**Work order:** Your task is to find every line in the records that holds the string "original" and copy it.

**Supplied entries:**
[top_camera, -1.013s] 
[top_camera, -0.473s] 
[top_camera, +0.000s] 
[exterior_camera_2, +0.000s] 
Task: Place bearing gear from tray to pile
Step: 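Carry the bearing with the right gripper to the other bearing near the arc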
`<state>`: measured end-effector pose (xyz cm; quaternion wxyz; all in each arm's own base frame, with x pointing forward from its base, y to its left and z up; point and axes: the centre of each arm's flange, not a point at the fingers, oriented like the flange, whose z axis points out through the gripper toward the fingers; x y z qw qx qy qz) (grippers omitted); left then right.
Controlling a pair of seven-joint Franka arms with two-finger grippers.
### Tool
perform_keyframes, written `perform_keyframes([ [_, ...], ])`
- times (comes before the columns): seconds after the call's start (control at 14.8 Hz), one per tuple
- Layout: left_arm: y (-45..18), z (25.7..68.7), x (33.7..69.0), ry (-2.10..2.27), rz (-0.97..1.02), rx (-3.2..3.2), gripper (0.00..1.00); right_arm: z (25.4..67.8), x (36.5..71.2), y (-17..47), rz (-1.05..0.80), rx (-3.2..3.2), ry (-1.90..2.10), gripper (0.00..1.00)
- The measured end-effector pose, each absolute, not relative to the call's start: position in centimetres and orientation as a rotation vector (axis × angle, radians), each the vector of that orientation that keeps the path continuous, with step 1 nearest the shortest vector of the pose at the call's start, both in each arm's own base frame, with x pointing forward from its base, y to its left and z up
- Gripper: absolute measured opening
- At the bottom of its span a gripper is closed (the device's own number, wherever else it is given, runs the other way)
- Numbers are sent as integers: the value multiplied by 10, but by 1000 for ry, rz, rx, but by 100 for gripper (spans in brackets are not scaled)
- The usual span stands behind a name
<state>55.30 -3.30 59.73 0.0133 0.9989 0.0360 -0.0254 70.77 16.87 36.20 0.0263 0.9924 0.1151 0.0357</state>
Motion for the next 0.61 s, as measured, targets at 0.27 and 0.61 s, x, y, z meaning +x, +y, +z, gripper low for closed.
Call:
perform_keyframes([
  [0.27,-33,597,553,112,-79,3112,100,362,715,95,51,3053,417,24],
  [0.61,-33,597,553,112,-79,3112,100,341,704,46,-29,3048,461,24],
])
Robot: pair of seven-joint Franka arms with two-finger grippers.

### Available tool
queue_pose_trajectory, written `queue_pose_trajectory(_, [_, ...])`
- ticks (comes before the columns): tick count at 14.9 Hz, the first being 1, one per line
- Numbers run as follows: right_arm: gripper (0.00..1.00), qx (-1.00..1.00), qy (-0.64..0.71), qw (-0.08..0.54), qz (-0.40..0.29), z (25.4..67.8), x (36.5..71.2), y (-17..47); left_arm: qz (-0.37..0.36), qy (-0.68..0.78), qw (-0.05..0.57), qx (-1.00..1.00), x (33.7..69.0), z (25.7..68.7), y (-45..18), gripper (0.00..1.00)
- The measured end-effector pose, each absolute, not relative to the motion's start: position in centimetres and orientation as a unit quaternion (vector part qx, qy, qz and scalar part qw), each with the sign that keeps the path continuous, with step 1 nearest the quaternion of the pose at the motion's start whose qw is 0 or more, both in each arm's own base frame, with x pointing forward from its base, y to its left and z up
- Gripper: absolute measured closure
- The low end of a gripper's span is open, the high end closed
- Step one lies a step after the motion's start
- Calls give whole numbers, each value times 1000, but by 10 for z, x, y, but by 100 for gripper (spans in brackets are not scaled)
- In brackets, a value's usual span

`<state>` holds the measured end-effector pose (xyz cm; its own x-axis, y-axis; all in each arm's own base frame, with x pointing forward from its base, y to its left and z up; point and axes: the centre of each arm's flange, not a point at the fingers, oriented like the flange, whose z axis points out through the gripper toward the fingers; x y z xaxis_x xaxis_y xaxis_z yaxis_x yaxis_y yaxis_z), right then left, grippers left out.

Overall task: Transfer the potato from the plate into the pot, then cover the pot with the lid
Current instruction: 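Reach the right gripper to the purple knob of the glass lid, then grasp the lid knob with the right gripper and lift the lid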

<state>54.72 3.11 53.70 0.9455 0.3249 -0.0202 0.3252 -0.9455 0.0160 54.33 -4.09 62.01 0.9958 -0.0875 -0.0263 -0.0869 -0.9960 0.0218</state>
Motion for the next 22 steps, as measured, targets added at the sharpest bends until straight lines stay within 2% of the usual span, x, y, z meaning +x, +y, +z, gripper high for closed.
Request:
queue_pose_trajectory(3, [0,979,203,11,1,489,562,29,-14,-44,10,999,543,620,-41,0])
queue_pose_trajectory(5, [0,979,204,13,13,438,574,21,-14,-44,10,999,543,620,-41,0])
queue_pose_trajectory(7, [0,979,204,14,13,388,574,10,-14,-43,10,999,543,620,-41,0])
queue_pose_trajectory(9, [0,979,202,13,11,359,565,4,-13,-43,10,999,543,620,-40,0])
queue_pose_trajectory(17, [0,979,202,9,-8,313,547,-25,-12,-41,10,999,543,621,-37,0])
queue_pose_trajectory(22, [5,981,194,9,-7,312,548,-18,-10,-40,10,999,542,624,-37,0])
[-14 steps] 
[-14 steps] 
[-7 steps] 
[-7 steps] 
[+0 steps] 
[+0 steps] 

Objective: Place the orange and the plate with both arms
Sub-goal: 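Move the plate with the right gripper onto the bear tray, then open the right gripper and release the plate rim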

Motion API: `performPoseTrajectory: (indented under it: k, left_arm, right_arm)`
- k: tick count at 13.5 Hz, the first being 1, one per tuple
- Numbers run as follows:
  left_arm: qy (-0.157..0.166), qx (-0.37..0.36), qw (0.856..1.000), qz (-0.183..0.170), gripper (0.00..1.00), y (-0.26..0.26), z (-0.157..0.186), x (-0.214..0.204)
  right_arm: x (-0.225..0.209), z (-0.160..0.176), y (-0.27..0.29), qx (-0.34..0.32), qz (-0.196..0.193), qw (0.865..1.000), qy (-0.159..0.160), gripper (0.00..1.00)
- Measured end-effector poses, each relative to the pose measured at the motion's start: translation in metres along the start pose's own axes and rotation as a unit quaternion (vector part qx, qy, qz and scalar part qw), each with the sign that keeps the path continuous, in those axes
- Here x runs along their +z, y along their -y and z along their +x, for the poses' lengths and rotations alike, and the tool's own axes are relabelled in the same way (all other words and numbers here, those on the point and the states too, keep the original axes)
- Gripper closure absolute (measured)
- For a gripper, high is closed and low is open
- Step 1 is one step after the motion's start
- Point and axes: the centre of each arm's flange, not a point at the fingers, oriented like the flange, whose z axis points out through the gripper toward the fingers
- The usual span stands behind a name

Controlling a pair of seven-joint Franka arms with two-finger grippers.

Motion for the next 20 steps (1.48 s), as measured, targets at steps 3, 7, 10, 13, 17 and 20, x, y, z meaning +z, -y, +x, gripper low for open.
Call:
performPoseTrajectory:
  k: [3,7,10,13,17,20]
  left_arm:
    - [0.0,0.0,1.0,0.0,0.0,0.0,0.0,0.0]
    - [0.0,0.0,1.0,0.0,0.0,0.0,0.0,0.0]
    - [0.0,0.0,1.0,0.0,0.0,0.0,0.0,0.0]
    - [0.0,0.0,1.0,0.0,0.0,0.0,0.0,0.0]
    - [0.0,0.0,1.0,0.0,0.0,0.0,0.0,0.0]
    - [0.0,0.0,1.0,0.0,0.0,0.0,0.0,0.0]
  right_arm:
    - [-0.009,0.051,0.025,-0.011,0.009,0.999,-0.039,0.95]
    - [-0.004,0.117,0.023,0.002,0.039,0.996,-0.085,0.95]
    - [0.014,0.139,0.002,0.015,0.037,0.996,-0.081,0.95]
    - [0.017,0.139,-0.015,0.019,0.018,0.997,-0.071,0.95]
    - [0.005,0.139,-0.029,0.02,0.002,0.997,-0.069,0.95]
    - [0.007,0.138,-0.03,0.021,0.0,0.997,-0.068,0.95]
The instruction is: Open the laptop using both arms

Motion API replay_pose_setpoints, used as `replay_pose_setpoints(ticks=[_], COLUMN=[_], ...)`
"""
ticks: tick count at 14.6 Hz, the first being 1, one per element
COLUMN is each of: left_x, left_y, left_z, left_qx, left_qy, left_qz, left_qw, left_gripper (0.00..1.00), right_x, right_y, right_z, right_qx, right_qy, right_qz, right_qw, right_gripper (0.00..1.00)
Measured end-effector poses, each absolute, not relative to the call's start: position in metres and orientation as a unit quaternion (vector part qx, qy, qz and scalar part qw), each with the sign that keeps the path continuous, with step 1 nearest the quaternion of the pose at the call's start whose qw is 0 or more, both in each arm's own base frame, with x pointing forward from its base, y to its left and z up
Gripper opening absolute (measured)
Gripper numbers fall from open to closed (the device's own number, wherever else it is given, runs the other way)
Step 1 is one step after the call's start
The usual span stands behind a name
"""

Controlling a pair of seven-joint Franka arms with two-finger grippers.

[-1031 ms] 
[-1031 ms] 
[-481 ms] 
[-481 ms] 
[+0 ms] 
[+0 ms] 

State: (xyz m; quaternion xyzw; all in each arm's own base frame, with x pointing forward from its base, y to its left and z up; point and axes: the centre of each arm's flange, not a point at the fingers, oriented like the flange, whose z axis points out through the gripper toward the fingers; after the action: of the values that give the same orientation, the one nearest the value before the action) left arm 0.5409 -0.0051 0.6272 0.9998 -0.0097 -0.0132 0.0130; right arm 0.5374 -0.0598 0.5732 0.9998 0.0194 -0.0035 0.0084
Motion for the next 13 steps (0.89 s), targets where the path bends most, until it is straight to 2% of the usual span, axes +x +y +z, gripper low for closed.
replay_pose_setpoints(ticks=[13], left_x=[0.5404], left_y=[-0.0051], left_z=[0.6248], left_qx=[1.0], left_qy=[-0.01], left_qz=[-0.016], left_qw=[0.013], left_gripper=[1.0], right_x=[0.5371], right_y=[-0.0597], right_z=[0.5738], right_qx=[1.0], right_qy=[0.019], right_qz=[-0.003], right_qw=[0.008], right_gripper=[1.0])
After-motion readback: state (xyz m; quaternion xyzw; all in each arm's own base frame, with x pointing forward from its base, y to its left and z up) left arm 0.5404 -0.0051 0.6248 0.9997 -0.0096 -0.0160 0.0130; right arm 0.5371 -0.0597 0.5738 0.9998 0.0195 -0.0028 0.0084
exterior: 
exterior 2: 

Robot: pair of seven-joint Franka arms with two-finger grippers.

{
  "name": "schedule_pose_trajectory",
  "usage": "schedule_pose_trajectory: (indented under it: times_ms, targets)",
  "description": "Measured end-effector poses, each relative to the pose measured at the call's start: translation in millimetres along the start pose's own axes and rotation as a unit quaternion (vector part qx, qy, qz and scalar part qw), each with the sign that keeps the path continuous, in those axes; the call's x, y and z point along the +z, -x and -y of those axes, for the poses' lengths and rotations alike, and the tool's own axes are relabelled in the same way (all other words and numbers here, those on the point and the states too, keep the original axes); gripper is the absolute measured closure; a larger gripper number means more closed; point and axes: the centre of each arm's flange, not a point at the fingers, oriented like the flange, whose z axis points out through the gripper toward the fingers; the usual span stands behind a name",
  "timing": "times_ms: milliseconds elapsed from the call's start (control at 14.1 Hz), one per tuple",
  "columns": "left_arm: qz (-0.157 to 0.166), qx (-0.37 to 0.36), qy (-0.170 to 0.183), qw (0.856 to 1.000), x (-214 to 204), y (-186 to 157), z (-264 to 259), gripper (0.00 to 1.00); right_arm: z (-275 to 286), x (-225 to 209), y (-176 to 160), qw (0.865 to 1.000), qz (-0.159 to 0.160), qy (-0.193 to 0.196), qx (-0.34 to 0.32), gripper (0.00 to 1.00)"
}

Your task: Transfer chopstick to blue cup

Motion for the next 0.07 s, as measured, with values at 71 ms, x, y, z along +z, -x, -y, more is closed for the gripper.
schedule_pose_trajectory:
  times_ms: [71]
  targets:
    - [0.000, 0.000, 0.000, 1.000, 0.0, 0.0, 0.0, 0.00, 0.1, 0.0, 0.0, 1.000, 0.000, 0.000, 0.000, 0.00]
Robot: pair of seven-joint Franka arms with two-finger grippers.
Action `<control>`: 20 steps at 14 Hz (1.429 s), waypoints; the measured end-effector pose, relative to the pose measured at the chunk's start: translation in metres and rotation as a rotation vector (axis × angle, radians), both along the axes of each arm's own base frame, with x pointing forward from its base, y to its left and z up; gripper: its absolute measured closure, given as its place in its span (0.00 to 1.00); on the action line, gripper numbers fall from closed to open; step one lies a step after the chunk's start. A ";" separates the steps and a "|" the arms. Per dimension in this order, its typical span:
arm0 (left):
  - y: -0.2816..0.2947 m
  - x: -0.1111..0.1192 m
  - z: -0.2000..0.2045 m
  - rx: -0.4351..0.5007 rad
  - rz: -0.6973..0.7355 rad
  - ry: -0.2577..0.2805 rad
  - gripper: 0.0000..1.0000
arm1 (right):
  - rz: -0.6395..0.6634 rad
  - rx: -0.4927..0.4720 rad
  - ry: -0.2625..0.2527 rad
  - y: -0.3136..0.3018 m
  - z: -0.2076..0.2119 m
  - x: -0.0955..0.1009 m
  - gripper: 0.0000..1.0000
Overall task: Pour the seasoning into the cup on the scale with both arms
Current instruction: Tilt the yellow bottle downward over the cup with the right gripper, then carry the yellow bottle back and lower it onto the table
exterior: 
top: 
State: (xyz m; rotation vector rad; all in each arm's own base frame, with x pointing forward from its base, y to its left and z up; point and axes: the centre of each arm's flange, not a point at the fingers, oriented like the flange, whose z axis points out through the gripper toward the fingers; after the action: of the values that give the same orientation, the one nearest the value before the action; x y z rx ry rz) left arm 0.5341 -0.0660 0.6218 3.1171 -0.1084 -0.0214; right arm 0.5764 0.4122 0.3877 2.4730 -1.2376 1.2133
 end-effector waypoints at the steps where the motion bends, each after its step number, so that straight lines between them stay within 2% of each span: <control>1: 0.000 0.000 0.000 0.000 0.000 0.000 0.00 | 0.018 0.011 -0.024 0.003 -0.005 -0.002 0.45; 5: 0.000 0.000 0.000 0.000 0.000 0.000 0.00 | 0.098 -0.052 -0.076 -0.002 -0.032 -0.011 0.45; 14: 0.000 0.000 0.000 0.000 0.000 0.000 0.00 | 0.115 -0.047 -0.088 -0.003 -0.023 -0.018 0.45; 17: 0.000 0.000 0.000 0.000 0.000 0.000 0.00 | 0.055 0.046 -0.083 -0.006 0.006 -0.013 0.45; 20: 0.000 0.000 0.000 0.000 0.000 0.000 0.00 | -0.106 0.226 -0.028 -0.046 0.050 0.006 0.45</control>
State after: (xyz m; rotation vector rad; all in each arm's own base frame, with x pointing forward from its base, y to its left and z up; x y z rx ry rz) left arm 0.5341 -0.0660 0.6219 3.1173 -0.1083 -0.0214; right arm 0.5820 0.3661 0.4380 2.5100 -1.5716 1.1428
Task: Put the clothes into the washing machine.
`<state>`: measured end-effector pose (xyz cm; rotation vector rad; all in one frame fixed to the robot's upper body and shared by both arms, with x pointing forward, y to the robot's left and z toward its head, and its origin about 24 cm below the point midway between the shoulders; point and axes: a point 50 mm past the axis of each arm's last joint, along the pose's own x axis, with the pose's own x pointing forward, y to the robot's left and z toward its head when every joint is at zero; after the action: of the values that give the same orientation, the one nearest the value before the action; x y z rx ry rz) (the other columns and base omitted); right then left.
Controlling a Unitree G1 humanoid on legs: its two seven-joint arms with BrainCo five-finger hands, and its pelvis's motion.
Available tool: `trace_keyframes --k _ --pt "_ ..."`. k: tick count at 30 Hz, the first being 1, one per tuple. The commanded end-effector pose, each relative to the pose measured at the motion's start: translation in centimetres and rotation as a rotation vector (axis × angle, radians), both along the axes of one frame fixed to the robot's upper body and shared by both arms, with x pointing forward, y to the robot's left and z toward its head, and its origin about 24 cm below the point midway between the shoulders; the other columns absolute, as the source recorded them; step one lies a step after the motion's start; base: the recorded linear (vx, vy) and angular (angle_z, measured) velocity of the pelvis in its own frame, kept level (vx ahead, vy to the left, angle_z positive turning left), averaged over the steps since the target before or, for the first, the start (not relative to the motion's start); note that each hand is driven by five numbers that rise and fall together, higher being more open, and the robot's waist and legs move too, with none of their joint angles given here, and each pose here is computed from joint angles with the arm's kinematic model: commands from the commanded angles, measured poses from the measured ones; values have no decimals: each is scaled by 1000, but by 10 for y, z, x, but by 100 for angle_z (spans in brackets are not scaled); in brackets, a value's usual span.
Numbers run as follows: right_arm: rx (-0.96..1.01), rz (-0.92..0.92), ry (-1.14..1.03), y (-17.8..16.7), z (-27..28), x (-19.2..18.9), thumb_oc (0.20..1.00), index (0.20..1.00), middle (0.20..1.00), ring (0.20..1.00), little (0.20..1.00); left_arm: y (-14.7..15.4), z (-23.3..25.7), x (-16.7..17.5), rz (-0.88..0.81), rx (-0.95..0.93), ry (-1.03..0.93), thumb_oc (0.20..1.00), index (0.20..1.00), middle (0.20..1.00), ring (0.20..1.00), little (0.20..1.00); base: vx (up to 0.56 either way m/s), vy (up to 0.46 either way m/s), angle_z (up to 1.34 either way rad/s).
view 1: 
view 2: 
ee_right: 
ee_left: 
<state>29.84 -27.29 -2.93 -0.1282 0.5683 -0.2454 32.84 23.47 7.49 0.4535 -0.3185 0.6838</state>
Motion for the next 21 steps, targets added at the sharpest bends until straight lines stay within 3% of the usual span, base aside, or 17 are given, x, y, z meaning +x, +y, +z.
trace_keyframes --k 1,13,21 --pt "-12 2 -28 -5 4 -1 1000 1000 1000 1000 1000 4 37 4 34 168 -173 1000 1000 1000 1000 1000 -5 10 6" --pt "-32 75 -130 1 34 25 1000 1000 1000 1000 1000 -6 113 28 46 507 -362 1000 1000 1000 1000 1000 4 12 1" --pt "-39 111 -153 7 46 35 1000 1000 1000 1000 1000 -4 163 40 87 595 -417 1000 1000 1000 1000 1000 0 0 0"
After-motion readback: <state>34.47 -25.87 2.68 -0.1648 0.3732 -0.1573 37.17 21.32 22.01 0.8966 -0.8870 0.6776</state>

**Solution:**
- Here x runs along their +z, y along their -y and z along their +x, for the poses' lengths and rotations alike, and the tool's own axes are relabelled in the same way (all other words and numbers here, those on the point and the states too, keep the original axes)
  "description": "Measured end-effector poses, each relative to the pose measured at the call's start: translation in millimetres along the start pose's own axes and rotation as a unit quaternion (vector part qx, qy, qz and scalar part qw), each with the sign that keeps the path continuous, in those axes; the call's x, y and z point along the +z, -x and -y of those axes, for the poses' lengths and rotations alike, and the tool's own axes are relabelled in the same way (all other words and numbers here, those on the point and the states too, keep the original axes); gripper is the absolute measured closure; a larger gripper number means more closed; point and axes: the centre of each arm's flange, not a point at the fingers, oriented like the flange, whose z axis points out through the gripper toward the fingers; the usual span stands behind a name",

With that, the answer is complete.